To do: Your response should be the complete listing, copied exactly.

Data segment:
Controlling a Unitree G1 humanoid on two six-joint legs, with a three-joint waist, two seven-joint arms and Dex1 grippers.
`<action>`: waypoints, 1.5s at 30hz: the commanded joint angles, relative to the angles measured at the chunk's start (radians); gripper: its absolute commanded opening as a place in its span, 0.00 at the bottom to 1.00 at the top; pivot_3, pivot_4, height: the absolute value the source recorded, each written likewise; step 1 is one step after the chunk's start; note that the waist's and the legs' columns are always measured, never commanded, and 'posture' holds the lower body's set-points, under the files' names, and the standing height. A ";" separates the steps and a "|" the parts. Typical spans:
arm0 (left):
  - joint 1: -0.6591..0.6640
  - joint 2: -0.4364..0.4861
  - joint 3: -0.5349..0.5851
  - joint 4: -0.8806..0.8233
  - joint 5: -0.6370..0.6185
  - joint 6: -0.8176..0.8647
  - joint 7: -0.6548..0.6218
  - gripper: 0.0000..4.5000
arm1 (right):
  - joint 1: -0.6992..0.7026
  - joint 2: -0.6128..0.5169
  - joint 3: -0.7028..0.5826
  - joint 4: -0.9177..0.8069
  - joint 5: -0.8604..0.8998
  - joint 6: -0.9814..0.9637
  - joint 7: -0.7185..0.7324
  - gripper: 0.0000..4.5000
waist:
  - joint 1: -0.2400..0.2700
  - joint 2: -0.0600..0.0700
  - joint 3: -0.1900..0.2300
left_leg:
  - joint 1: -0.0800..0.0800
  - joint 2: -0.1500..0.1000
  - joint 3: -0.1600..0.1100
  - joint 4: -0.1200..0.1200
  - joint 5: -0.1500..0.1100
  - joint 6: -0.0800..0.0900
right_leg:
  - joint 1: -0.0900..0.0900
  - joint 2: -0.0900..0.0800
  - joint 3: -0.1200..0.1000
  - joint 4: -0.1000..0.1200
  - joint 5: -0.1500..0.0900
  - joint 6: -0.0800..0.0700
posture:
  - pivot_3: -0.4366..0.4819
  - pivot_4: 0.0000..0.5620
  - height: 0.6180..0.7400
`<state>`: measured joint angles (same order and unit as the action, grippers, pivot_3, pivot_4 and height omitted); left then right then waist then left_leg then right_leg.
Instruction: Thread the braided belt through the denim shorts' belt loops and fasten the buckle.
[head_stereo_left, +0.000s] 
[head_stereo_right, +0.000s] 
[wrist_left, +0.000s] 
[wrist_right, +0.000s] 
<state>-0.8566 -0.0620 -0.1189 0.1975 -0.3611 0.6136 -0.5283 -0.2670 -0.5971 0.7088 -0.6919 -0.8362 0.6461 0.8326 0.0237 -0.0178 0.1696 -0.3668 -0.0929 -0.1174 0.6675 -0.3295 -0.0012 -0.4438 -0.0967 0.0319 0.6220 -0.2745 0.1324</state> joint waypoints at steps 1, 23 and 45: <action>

Exercise result:
Controlling a Unitree G1 humanoid on two six-joint legs, with a three-joint waist, two seven-joint arms and Dex1 grippers.
`<action>`: waypoints, 1.5s at 30hz: the commanded joint angles, relative to the angles measured at the chunk's start (radians); gripper: its absolute commanded opening as a place in its span, 0.00 at the bottom to 1.00 at the top; pivot_3, pivot_4, height: the absolute value the source recorded, each written likewise; step 1 is one step after the chunk's start; note that the waist's and the legs' columns are always measured, never commanded, and 'posture' holds the lower body's set-points, under the files' names, and the standing height. A ";" separates the steps and a "|" the parts. Typical spans:
arm0 (left):
  - joint 1: -0.6591..0.6640
  - joint 2: -0.4364..0.4861
  - joint 3: -0.5349..0.5851
  - joint 4: -0.8806..0.8233
  - joint 5: -0.6370..0.6185
  - joint 6: -0.8176..0.8647
  - joint 7: -0.6548..0.6218
  - gripper: 0.0000..4.5000
arm1 (right):
  - joint 1: -0.6992..0.7026
  - joint 2: -0.6128..0.5169
  - joint 3: -0.7028..0.5826
  - joint 4: -0.9177..0.8069
  - joint 5: -0.8604..0.8998
  - joint 6: -0.9814..0.9637
  - joint 7: -0.7185..0.7324
  - gripper: 0.0000..4.5000
waist:
  - joint 1: -0.2400..0.2700
  - joint 2: -0.0600..0.0700
  - joint 3: -0.1900..0.2300
left_leg:
  - joint 1: -0.0800..0.0800
  - joint 2: -0.1500..0.1000
  - joint 3: -0.1600..0.1100
  - joint 4: -0.1200..0.1200
  - joint 5: -0.1500..0.1100
  - joint 6: -0.0800..0.0900
right_leg:
  - joint 1: -0.0900..0.0900
  - joint 2: -0.0900..0.0800
  - joint 3: -0.1200..0.1000
  - joint 4: -0.1000..0.1200
  - joint 5: -0.1500..0.0900
  - joint 6: -0.0800..0.0700
posture:
  - pivot_3: -0.4366..0.4819
  - pivot_4: 0.0000..0.5620
  - height: 0.6180..0.7400
`<state>`: measured joint angles (same order and unit as the action, grippers, pivot_3, pivot_4 and height omitted); left then right then waist then left_leg then right_leg.
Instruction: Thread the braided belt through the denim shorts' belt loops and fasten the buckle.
[head_stereo_left, +0.000s] 
[head_stereo_right, +0.000s] 
[wrist_left, +0.000s] 
[wrist_right, +0.000s] 
<state>-0.8566 -0.0620 -0.1189 0.1975 -0.3611 0.6136 -0.5283 -0.2670 -0.5971 0.7088 -0.6919 -0.8362 0.6461 0.8326 0.0237 -0.0178 0.1696 -0.3668 -0.0929 -0.1174 0.6675 -0.3295 -0.0012 -0.4438 -0.0967 0.0319 0.6220 -0.2745 0.1324</state> joint waypoints at steps 1, 23 and 45: <action>

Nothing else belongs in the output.